But this isn't your average First Time Buyer, as everyone knows.  So what should lenders do?  Withdraw all products that allow an "easy start" in one form or another?


----------



## Blinder (1 Apr 2008)

cancan said:


> _Person A starts saving at the age of 25. They start out with a zero balance and contribute $200 monthly until retirement (65). Assuming an average annual rate of return of 12%, Person A can retire with $2,061,941.74. Wow! Millionaire status achieved, two-fold. _
> 
> _Person B starts saving at the age of 40. Because person B is further in life, we’ll assume this person started with an initial investment of $10,000 and contributes twice as much, $400 per month, with the same 12% average annual rate of return. Person B will retire at the same age (65) with $886,803.53. Hey, that’s not fair! No, that’s compound interest at it’s finest.

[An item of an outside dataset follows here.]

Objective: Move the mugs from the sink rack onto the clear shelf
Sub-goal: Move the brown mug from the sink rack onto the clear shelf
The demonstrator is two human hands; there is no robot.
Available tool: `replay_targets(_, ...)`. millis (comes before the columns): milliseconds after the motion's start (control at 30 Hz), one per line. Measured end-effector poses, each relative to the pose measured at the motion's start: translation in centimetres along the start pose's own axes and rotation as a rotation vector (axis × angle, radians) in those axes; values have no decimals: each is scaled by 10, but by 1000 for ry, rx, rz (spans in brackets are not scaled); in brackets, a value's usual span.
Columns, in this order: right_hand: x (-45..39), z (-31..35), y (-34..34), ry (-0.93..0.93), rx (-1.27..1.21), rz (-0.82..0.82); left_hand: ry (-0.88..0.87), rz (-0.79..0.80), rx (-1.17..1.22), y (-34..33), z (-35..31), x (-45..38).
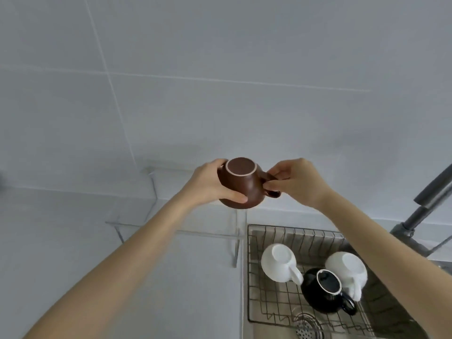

J_


 
Compund interest is all well and good but you also have to consider the rate of inflation over the term of the pension fund.
Take inflation at 4% p.a.
the 2m the the 25y.o. has built up in a fund will only be worth about 632K in real money terms when taken into account from the time they start saving

The 886K that the   45 y.o. has build up in a fund would be worth about 425K in real money terms when taken into account from the time they start saving.

Not such a big difference in the fund value as your example.



			
				cancan said:
			
		

> Putting all your eggs in the housing basket is both irresponsible and naive for a young person to do - In a worst case senario, loosing your house would mean you loose everything, whereas any money contributed towards a pension, or other investment vehicle, is locked away, allowing a more secure future.


 
Maybe I'm being short sighted, but it's all very well having a secure future, but it shouldn't be at the expense at a secure present. You can have both, it's a case of priorizing those needs.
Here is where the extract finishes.